Carey gets relief on electric bill
CAREY It may be downright chilly this winter but thanks to the generosity of AMP, Carey and many other municipalities won’t be left out in the cold when it comes to the bill.
It was shared at the Carey Village Council meeting Monday night that everybody in the region had a higher bill because of congestion on the grid, and last month’s electric bill checked in at $817,000 for Carey.
Administrator Roy Johnson said AMP is allowing Carey and other municipalities to break about 35 percent of that off and pay it over six months.
The village usually has a bill of $450,000 to $500,000 a month so even the $535,000 payment will be above the norm. Johnson said AMP recognizes municipalities couldn’t take a financial hit like that in one lump sum.
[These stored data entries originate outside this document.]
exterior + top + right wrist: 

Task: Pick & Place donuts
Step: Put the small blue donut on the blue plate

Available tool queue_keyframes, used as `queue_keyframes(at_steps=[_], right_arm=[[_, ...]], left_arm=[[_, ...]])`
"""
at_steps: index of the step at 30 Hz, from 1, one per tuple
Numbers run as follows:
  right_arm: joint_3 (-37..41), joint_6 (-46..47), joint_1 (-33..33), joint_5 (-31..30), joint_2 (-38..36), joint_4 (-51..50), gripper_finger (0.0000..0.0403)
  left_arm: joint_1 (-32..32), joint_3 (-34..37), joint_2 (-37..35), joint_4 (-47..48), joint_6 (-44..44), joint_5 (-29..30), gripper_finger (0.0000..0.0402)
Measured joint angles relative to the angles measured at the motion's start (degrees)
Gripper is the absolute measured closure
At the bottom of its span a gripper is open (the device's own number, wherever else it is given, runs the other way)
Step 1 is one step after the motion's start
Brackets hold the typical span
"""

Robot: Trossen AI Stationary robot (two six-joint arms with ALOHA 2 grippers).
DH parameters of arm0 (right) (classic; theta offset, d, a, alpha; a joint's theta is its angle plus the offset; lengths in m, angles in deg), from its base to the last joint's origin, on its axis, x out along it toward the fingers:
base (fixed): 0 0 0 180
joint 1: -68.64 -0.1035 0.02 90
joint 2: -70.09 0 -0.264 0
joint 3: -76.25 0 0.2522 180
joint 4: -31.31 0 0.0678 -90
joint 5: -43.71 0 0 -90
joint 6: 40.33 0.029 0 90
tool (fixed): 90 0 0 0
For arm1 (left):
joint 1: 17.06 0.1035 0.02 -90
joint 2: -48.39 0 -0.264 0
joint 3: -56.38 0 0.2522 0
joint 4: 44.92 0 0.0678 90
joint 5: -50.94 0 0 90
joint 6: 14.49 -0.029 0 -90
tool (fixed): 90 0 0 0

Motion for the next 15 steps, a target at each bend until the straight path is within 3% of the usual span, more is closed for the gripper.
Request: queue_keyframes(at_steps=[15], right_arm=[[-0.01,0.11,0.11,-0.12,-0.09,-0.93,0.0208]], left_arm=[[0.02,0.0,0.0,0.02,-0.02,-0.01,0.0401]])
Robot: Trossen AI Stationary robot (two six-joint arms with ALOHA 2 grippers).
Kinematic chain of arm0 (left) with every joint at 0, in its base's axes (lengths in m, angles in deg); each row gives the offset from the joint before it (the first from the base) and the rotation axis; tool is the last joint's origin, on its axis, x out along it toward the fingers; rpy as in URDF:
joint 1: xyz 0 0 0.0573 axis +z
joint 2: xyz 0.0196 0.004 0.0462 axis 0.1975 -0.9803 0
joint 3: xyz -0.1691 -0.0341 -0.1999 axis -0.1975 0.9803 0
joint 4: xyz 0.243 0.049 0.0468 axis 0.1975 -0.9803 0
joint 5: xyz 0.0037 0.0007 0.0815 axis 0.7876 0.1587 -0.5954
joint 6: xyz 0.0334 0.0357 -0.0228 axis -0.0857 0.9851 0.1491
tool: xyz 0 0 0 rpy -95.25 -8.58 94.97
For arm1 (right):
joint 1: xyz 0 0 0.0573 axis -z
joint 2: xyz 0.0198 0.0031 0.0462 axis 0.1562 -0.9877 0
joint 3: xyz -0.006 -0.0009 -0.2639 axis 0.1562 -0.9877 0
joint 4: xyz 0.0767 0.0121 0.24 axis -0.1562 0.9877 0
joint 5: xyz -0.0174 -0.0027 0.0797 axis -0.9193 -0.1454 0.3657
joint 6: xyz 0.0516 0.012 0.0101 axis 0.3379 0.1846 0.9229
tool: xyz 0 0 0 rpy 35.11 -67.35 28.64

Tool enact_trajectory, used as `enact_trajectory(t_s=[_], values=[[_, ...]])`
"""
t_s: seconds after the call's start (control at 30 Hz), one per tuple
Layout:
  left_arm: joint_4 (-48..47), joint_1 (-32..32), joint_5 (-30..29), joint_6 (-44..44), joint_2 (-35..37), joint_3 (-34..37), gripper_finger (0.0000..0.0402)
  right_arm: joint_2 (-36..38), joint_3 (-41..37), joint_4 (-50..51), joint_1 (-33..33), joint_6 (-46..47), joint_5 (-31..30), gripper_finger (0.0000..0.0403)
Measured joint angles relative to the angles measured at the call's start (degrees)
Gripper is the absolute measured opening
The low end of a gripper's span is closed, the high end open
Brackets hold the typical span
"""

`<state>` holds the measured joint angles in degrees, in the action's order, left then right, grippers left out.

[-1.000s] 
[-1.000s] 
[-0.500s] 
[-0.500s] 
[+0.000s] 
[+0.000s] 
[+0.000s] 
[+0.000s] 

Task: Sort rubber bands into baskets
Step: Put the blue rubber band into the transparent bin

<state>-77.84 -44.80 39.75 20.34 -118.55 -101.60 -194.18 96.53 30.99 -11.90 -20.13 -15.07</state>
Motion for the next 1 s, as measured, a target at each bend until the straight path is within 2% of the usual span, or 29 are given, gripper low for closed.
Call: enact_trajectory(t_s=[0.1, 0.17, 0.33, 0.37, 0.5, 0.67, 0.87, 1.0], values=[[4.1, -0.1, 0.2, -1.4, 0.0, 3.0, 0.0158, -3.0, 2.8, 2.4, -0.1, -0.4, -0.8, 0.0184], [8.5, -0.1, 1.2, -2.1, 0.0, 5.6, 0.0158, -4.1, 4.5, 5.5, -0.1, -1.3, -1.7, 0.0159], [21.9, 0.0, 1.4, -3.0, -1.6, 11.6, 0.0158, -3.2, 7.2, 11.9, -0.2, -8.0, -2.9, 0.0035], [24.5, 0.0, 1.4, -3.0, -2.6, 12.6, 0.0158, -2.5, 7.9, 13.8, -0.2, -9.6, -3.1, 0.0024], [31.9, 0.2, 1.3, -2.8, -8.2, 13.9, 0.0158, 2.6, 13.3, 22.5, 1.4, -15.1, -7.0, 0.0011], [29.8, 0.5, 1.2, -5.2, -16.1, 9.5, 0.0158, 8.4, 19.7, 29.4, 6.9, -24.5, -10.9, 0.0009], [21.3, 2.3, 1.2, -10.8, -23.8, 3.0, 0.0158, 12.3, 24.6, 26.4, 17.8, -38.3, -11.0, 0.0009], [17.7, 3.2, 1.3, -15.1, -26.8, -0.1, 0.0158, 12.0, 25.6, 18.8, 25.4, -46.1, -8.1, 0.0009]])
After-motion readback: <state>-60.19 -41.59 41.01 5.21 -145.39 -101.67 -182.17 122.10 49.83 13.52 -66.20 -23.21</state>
“They had so many people trying to use the wires at the same time they had to change some of the routes,” Johnson said. “That level of congestion in the electric grid is unusual but can be offset by special contracts known as ‘remaining requirements’ and we are looking into that to avoid future events like this. You’ll probably see an ordinance on that in the future.”
All electric contracts in the village will see an increase in their bills as well in that time frame.
“So everybody will still pay the bill, it’s just a matter of spreading it out over time,” Johnson said.
The topic of stationary bins for recycling in town came up again. Johnson had said at a previous meeting there is a potential for the village to get some bins if the village was approved for a grant. He also suggested they could be placed behind the Senior Depot due to some success in them being there around the holidays.
That suggestion struck a nerve in the community and Johnson wanted to clear up any confusion. He said if the grant was approved and the village received these recycling bins, it would not change curbside recycling. It would still continue.
He also stressed the location was merely a suggestion, adding that some other potential locales have been presented to the village.
Johnson said the bins, if approved, should go where they will be seen regularly. He said the success of the bins behind Senior Depot was because they saw little abuse in large part because of the high visibility.
Other locations suggested thus far would not be as prominent, could have fewer hours because they would be fenced in or cost the village more money due to having to pay someone to keep an area open longer.
Johnson also announced performance reviews were taking place this month for village employees.